# Forsquare API data

In this notebook, we will try to extract the London restaurants data by using Forsquare API.

## Import Libraries

In [1]:
import pandas as pd 
import requests
import numpy as np
import plotly.express as px
import geopandas
import matplotlib.pyplot as plt

## Load data

In [36]:
df = pd.read_csv('Data/London_cleaned_data.csv')

In [3]:
df.head()

Unnamed: 0,Borough,Area (sq mi),Population_2019,Density,Median_Househols_Income,N_employees,latitude,longitude
0,Barking and Dagenham,13.93,212906,5871,21953,57715,51.5607,0.1557
1,Barnet,33.49,395896,4520,34163,134650,51.6252,0.1517
2,Bexley,23.38,248287,4082,29192,78930,51.4549,0.1505
3,Brent,16.7,329771,7652,28847,123260,51.5588,0.2817
4,Bromley,57.97,332336,2205,33659,108250,51.4039,0.0198


In [4]:
df.shape

(32, 8)

## Getting Venue Data with Forsquare API

In [5]:
# Id and secret keys were generated from Forsquare page.
CLIENT_ID = 'JA0UD4KWLUM24COSVJ3LKDXDYVHZYNQO3JGP5NLOLGIOCTNU' 
CLIENT_SECRET = 'MIXEAQFT3WQIQKCE1JATODXR5MLJ1MV5BLYIOUNMXE4CUGHS' 
VERSION = '20220307'
# using the FREE API has to be limited to 50 venues for each time.
LIMIT = 50



### Extract the Restaurants Data by using the Categories_id 

In [6]:
# london center latitude and longitude
lat = 51.50
lng = 0.11


def getNearbyVenues(names, latitudes, longitudes, radius=2000):
    headers = {
        'Accept': 'application/json',
        'Authorization': 'fsq3h2a9Hns91x/XBRQWiSZ4EiwvDroa5ltFP6nxbhF2haU='
    }
    # This categories id 1306 for FOOD from the Forsquare documentation.

    URL = 'https://api.foursquare.com/v3/places/search?ll={},{}&radius={}&limit={}&categories=13065'

    df_list=[]
    
    for name, lat, lng in zip(names, latitudes, longitudes):
        url = URL.format(lat, lng, radius, LIMIT)
        results = requests.request("GET", url, headers=headers).json()
        for each_result in results['results']: # filter the result based on JSON identification
            result={}
            result['Borough']=name
            result['Neighborhood Latitude']=lat
            result['Neighborhood Longitude']=lng
            result['Name']=each_result['name']
            try: 
                result['Restaurant Latitude']=each_result['geocodes']['main']['latitude']
                result['Restaurant Longitude']=each_result['geocodes']['main']['longitude']
                # some venues have an NAN latitude & longitude and to avoid the errors, we fill them with ""
            except:
                result['Restaurant Latitude']=""
                result['Restaurant Longitude']=""
            result['Category_Names']=each_result['categories'][0]['name']


            df_list.append(result.copy())
    return pd.DataFrame(df_list) # return dataframe

In [7]:

# call the function
df_result=getNearbyVenues(df['Borough'],df['latitude'],df['longitude'])


In [8]:
df_result.shape

(1188, 7)

We got around 1200 London restaurants data.
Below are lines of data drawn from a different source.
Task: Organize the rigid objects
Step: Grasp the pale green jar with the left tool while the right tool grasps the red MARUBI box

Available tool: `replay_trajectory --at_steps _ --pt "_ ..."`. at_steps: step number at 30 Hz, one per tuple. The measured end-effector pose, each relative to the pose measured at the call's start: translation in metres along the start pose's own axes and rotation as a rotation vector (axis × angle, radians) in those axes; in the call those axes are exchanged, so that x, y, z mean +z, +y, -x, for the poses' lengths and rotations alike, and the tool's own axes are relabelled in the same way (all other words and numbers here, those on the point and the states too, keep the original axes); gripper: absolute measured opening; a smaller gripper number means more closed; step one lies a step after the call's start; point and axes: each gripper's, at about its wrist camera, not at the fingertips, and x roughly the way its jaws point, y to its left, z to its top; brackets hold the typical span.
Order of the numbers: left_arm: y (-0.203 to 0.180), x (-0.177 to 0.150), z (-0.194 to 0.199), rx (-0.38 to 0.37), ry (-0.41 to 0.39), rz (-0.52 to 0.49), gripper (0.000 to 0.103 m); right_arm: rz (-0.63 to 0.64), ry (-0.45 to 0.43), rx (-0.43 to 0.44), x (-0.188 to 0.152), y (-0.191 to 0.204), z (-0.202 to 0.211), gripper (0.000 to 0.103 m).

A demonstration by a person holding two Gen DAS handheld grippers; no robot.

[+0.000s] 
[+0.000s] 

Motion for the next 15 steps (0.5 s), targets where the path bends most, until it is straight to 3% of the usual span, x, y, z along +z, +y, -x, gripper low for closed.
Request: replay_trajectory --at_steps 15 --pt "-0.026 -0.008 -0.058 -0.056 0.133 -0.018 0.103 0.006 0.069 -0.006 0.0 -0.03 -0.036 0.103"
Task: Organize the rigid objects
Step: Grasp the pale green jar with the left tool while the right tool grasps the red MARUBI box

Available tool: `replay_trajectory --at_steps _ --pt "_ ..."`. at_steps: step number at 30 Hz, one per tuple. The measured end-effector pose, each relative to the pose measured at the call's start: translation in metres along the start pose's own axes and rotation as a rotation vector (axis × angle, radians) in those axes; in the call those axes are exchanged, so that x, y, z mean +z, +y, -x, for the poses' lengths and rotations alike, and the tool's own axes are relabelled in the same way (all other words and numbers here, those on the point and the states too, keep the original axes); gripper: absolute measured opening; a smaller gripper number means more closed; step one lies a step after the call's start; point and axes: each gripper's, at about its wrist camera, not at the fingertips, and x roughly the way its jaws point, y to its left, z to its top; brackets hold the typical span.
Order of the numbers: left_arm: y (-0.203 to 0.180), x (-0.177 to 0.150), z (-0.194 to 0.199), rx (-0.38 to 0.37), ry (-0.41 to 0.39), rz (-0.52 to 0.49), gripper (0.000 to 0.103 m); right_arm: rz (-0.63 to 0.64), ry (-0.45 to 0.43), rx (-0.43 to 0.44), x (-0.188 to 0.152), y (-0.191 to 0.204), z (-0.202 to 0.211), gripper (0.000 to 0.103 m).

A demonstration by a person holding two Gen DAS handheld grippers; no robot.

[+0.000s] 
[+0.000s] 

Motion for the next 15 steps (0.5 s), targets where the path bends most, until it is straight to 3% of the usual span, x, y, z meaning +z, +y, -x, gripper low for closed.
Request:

We will try again by using the query instead of the category_id.

### Extract the London Restaurants Data by using 'query=restaurant'

In [9]:
# The same as the function above but we change the URL 

def getNearbyVenues1(names, latitudes, longitudes, radius=2000):
    headers = {
        'Accept': 'application/json',
        'Authorization': 'fsq3h2a9Hns91x/XBRQWiSZ4EiwvDroa5ltFP6nxbhF2haU='
    }

    URL = 'https://api.foursquare.com/v3/places/search?ll={},{}&radius={}&limit={}&query=restaurant'

    df_list=[]
    
    for name, lat, lng in zip(names, latitudes, longitudes):
        url = URL.format(lat, lng, radius, LIMIT)
        results = requests.request("GET", url, headers=headers).json()
        for each_result in results['results']: # filter the result based on JSON identification
            result={}
            result['Borough']=name
            result['Neighborhood Latitude']=lat
            result['Neighborhood Longitude']=lng
            result['Name']=each_result['name']
            try:
                result['Restaurant Latitude']=each_result['geocodes']['main']['latitude']
                result['Restaurant Longitude']=each_result['geocodes']['main']['longitude']
            except:
                result['Restaurant Latitude']=""
                result['Restaurant Longitude']=""
            #result['Locality']=each_result['location']['locality']
            result['Category_Names']=each_result['categories'][0]['name']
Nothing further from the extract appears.